Available records –

▬▬▬

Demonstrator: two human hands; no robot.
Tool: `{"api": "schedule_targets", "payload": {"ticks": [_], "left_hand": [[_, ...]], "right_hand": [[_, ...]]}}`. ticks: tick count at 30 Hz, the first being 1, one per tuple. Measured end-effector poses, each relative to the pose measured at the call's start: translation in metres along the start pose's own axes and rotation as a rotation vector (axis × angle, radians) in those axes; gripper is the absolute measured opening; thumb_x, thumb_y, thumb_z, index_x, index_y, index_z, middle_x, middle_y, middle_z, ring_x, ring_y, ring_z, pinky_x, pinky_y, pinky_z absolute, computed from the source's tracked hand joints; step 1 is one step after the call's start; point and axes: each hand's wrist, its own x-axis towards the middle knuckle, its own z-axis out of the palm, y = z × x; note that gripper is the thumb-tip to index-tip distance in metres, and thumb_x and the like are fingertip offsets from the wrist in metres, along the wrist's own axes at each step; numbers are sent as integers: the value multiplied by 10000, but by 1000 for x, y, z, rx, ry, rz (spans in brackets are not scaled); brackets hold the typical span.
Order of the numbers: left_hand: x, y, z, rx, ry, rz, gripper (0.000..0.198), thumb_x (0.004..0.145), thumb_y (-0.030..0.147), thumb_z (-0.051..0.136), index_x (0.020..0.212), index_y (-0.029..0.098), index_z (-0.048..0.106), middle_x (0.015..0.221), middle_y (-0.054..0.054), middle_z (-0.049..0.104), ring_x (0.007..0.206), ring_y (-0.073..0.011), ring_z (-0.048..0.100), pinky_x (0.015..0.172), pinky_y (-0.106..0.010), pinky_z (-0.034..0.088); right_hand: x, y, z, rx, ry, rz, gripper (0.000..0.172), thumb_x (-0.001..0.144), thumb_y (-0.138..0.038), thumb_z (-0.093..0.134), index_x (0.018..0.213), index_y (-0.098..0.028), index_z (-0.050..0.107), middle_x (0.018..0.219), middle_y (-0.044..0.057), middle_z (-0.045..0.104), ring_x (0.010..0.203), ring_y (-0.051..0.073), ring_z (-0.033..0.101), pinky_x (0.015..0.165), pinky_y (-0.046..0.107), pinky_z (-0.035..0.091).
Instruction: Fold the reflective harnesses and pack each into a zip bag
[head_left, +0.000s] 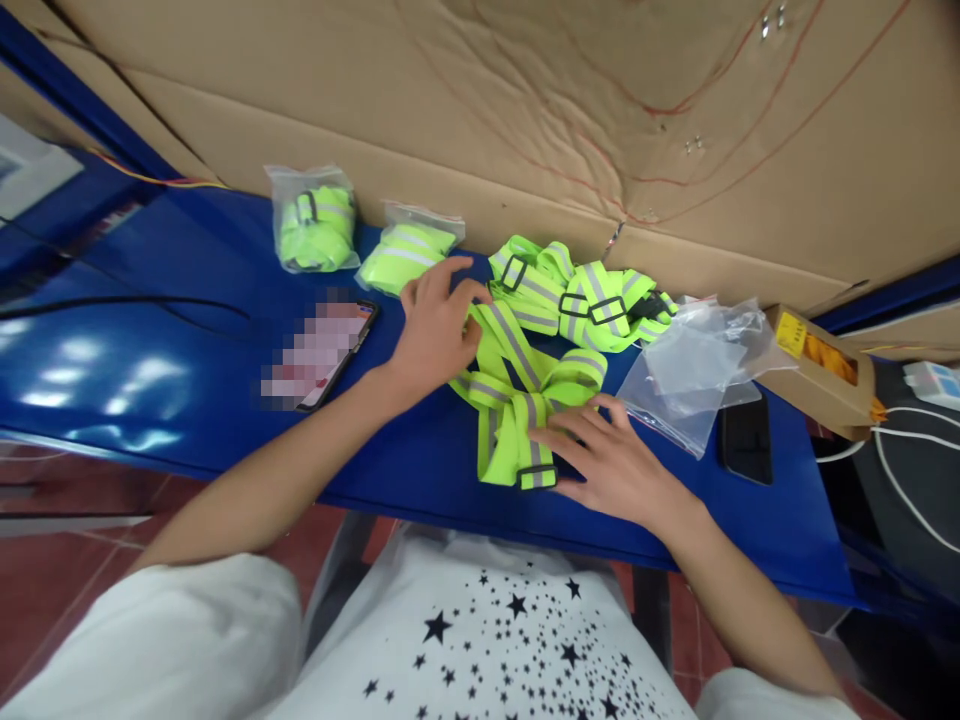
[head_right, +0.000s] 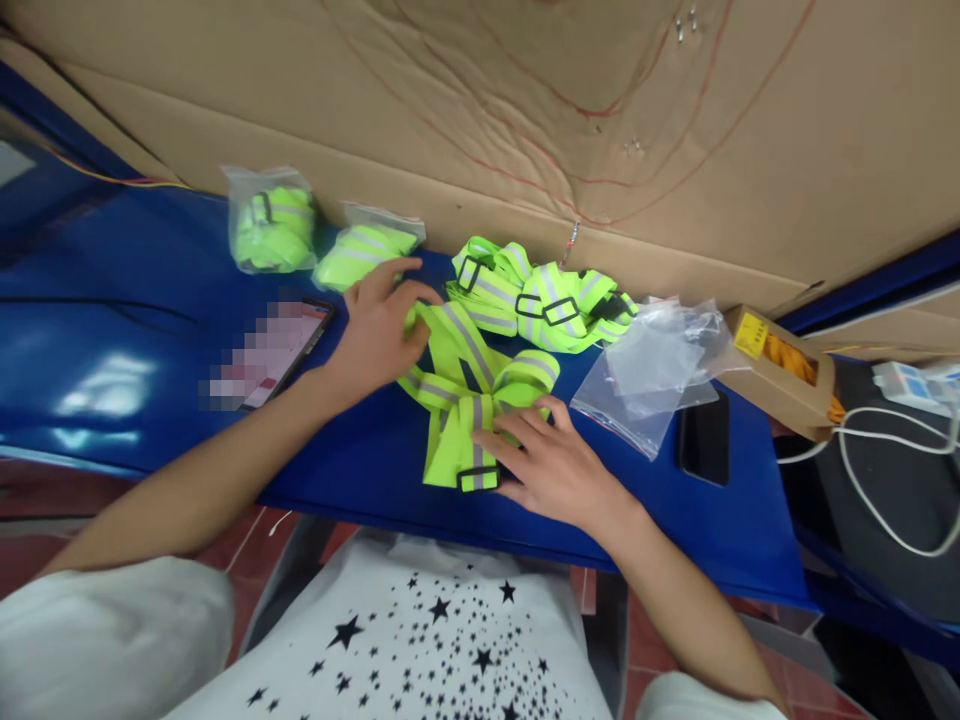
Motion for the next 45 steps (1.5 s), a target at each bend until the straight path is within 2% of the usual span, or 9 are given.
{"api": "schedule_targets", "payload": {"ticks": [5,10,14,18,23,28,34,41,45], "left_hand": [[-24,35,10,-135,-231,487,240,1011,213,495,1146,215,694,1425,-132,648,1338,-340,591,1180,-582,333],[-27,32,26,-379,-472,462,372,1106,321,372,1367,166,588,1470,-166,612,1319,-286,621,1104,-479,474],[-23,20,33,-534,-558,460,420,1106,225,322,1503,190,454,1471,-141,631,1390,-216,585,1146,-417,442],[-23,15,39,-222,-525,588,406,1089,219,407,1469,257,543,1627,-122,493,1546,-288,418,1257,-568,234],[-13,5,38,59,-367,486,376,1095,214,399,1415,250,593,1552,-117,575,1455,-267,523,1221,-549,296],[-9,9,25,240,-253,404,368,993,33,409,1201,164,683,1356,-131,681,1289,-289,619,1103,-518,402],[-30,37,16,-30,-464,634,222,1029,292,562,1152,140,667,1149,-119,689,1043,-264,653,904,-396,485],[-20,10,36,103,-342,585,336,1054,359,539,1348,208,601,1368,-161,596,1245,-333,575,1009,-458,450],[-7,-1,33,209,-190,528,299,1022,130,490,1273,176,647,1338,-170,624,1212,-336,595,982,-467,455]], "right_hand": [[-1,3,-6,157,38,9,777,844,-840,610,1241,-177,690,1049,78,742,949,234,673,945,426,459],[2,1,-4,134,335,25,212,1059,-298,560,1128,-157,702,1030,73,765,954,200,694,864,363,499],[10,5,10,56,166,95,394,1074,-306,538,1400,-91,592,1372,151,680,1275,258,630,1050,421,472],[10,8,14,43,121,67,432,1062,-439,567,1347,-122,635,1179,99,756,1068,235,690,920,405,471],[-5,-4,-5,176,414,-89,493,1049,-605,499,1067,-170,729,663,-5,669,577,146,565,686,354,433],[-12,-11,-19,111,527,-56,325,1074,-423,508,1020,-191,729,639,-11,665,551,140,563,643,342,448],[3,0,-9,-32,149,69,243,1044,-304,601,1209,-159,705,1281,97,731,1185,229,671,1018,399,453],[-1,-5,-11,321,49,26,214,1043,-345,597,965,-175,701,787,0,684,745,139,609,865,362,431],[-5,-8,-23,384,-26,55,180,1009,-353,647,1085,-203,712,923,17,722,844,157,638,919,389,445]]}}
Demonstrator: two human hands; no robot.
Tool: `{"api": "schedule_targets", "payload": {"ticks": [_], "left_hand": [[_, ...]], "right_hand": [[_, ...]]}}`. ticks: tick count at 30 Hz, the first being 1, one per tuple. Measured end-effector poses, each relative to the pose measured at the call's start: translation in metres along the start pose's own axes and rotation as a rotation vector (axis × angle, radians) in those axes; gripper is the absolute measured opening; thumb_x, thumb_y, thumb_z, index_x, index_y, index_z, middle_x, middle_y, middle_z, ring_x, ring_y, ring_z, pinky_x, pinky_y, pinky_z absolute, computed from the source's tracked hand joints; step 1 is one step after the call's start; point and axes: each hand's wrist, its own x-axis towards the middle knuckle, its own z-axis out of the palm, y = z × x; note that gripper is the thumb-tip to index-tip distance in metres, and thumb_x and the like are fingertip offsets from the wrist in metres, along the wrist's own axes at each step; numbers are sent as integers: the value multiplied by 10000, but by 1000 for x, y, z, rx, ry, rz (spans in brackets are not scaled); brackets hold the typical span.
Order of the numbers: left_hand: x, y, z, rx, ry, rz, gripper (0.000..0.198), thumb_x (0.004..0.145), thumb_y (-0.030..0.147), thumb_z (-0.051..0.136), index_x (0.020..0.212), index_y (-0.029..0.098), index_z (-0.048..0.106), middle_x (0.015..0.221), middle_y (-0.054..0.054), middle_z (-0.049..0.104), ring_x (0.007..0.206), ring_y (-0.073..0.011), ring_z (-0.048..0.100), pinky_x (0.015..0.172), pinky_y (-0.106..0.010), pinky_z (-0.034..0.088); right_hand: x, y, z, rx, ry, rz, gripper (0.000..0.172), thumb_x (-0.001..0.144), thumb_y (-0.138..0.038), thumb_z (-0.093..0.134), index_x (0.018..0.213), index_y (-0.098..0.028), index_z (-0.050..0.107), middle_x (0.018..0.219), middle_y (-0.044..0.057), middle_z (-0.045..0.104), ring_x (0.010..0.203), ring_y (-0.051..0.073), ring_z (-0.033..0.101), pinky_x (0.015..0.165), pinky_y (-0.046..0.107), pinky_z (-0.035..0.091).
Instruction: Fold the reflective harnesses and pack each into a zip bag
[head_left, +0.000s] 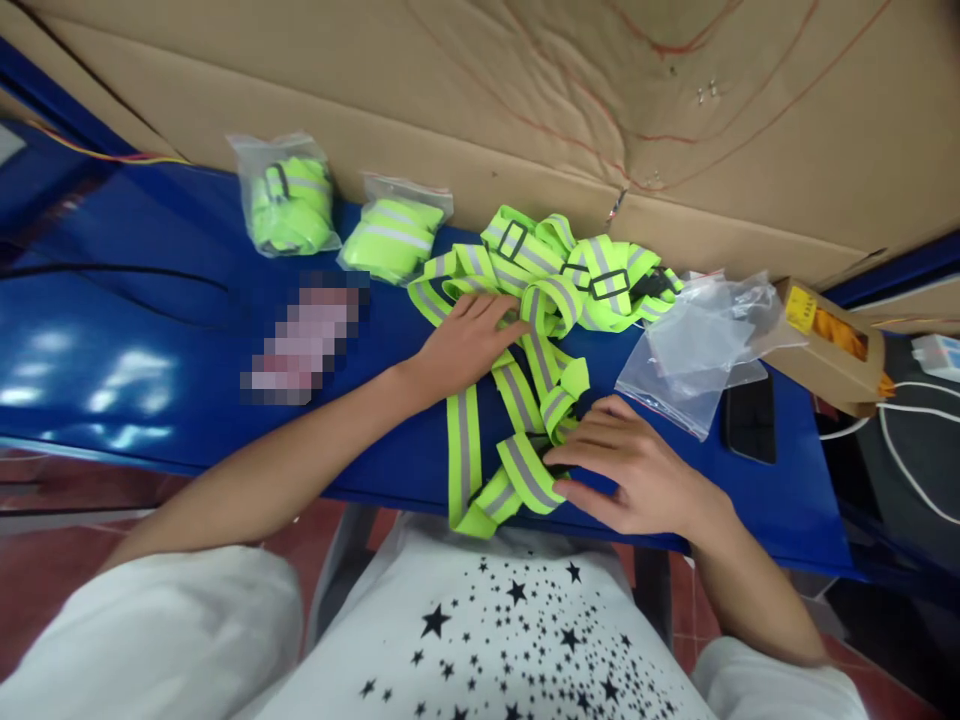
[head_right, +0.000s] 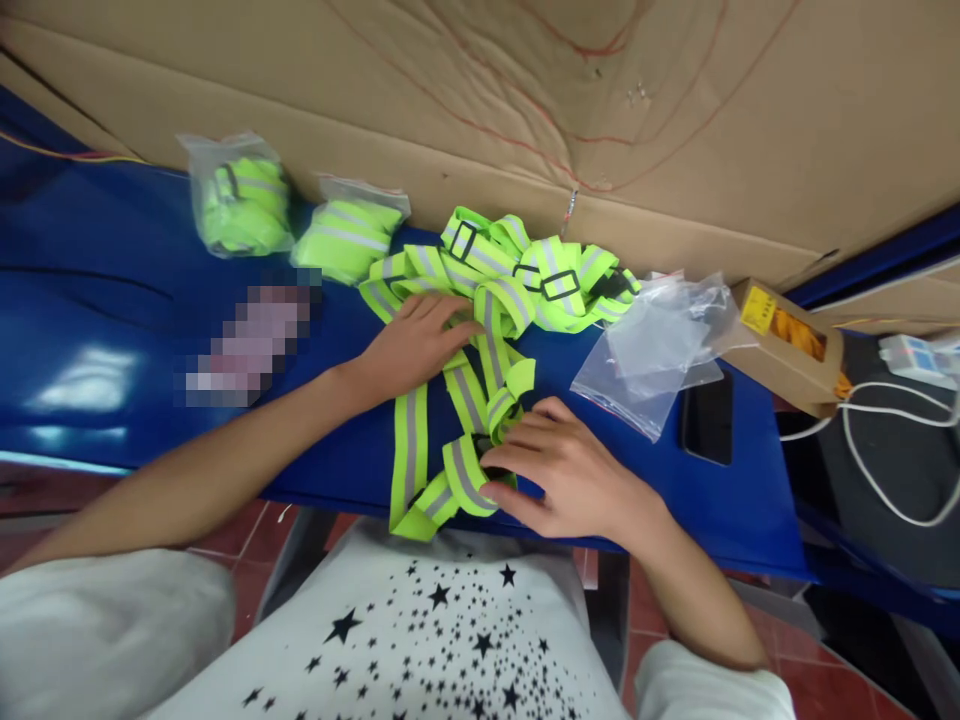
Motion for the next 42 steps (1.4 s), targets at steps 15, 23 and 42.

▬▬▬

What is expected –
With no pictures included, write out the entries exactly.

Answer section –
Demonstrator: two human hands; no robot.
Tool: `{"api": "schedule_targets", "payload": {"ticks": [_], "left_hand": [[_, ...]], "right_hand": [[_, ...]]}}`. ticks: tick count at 30 Hz, the first being 1, one per tuple. Measured end-effector poses, each relative to the pose measured at the call's start: translation in metres along the start pose's own axes and rotation as a rotation vector (axis × angle, radians) in those axes; gripper is the absolute measured opening; thumb_x, thumb_y, thumb_z, index_x, index_y, index_z, middle_x, middle_y, middle_z, ring_x, ring_y, ring_z, pinky_x, pinky_y, pinky_z absolute, computed from the source's tracked hand joints; step 1 is one step after the call's start; point and axes: each hand's wrist, its own x-axis towards the middle knuckle, its own z-axis out of the palm, y = z × x; note that gripper is the thumb-tip to index-tip distance in metres, and thumb_x and the like are fingertip offsets from the wrist in metres, along the wrist's own axes at each step; numbers are sent as integers: the value multiplied by 10000, but by 1000 for x, y, z, rx, ry, rz (spans in brackets are not scaled); brackets hold the typical span.
Order of the numbers: left_hand: x, y, z, rx, ry, rz, gripper (0.000..0.198), thumb_x (0.004..0.145), thumb_y (-0.030..0.147), thumb_z (-0.051..0.136), index_x (0.020..0.212), index_y (-0.029..0.098), index_z (-0.048..0.106), middle_x (0.015..0.221), middle_y (-0.054..0.054), middle_z (-0.049..0.104), ring_x (0.007..0.206), ring_y (-0.073..0.011), ring_z (-0.048..0.100), pinky_x (0.015..0.172), pinky_y (-0.106..0.010), pinky_z (-0.034..0.088); right_hand: x, y, z, rx, ry, rz, gripper (0.000..0.172), thumb_x (-0.001..0.144), thumb_y (-0.138..0.038), thumb_z (-0.093..0.134), index_x (0.018..0.213), index_y (-0.098..0.028), index_z (-0.050..0.107), middle_x (0.018..0.219), middle_y (-0.044..0.057), middle_z (-0.045..0.104), ring_x (0.010..0.203), ring_y (-0.051..0.073), ring_z (-0.033..0.101), pinky_x (0.015..0.165), pinky_y (-0.046..0.107), pinky_z (-0.035..0.091).
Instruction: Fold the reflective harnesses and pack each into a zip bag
[head_left, +0.000s] 
[head_right, +0.000s] 
Motion for the next 45 steps (1.5 s), a target at each bend until the straight path is within 2% of the usual span, or 9 are given.
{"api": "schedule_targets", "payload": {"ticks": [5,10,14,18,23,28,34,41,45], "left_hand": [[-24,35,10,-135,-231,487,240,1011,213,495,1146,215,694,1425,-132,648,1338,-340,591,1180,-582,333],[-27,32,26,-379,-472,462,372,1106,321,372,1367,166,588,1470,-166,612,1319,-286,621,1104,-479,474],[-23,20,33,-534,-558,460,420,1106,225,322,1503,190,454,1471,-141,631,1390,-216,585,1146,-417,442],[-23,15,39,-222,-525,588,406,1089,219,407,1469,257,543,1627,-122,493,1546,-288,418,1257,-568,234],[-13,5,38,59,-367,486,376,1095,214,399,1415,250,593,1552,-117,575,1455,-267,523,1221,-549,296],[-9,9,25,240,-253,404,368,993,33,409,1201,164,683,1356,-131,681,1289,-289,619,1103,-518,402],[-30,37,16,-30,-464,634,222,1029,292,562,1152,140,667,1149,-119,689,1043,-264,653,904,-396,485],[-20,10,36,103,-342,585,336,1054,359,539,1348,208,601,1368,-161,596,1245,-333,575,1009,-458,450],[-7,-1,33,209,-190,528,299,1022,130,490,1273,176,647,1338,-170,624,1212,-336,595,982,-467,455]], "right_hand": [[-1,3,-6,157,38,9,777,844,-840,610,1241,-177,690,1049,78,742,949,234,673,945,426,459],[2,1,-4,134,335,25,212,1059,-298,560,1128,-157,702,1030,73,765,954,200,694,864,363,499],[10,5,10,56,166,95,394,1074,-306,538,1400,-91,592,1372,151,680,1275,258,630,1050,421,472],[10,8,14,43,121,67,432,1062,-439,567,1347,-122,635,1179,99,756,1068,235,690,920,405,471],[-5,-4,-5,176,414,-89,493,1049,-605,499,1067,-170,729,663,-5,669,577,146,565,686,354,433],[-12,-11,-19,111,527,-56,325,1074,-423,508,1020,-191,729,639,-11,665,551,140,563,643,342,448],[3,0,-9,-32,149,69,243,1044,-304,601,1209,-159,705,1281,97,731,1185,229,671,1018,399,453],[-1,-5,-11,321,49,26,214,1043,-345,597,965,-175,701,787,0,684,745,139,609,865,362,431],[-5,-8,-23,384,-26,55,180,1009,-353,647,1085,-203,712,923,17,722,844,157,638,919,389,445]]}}
Demonstrator: two human hands; no robot.
Tool: `{"api": "schedule_targets", "payload": {"ticks": [_], "left_hand": [[_, ...]], "right_hand": [[_, ...]]}}`. ticks: tick count at 30 Hz, the first being 1, one per tuple. Measured end-effector poses, each relative to the pose measured at the call's start: translation in metres along the start pose's own axes and rotation as a rotation vector (axis × angle, radians) in those axes; gripper is the absolute measured opening; thumb_x, thumb_y, thumb_z, index_x, index_y, index_z, middle_x, middle_y, middle_z, ring_x, ring_y, ring_z, pinky_x, pinky_y, pinky_z absolute, computed from the source's tracked hand joints; step 1 is one step after the call's start; point and axes: each hand's wrist, its own x-axis towards the middle knuckle, its own z-axis out of the palm, y = z × x; note that gripper is the thumb-tip to index-tip distance in metres, and thumb_x and the like are fingertip offsets from the wrist in metres, along the wrist's own axes at each step; numbers are sent as integers: the value multiplied by 10000, but by 1000 for x, y, z, rx, ry, rz (spans in brackets are not scaled); brackets hold the typical span.
Order of the numbers: left_hand: x, y, z, rx, ry, rz, gripper (0.000..0.198), thumb_x (0.004..0.145), thumb_y (-0.030..0.147), thumb_z (-0.051..0.136), index_x (0.020..0.212), index_y (-0.029..0.098), index_z (-0.048..0.106), middle_x (0.015..0.221), middle_y (-0.054..0.054), middle_z (-0.049..0.104), ring_x (0.007..0.206), ring_y (-0.073..0.011), ring_z (-0.048..0.100), pinky_x (0.015..0.172), pinky_y (-0.106..0.010), pinky_z (-0.034..0.088); right_hand: x, y, z, rx, ry, rz, gripper (0.000..0.172), thumb_x (-0.001..0.144), thumb_y (-0.138..0.038), thumb_z (-0.093..0.134), index_x (0.018..0.213), index_y (-0.098..0.028), index_z (-0.050..0.107), middle_x (0.018..0.219), middle_y (-0.044..0.057), middle_z (-0.045..0.104), ring_x (0.010..0.203), ring_y (-0.051..0.073), ring_z (-0.033..0.101), pinky_x (0.015..0.165), pinky_y (-0.046..0.107), pinky_z (-0.035..0.091).
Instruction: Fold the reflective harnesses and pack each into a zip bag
[head_left, +0.000s] 
[head_right, +0.000s] 
Motion for the next 42 steps (1.4 s), targets at steps 15, 23 and 42.

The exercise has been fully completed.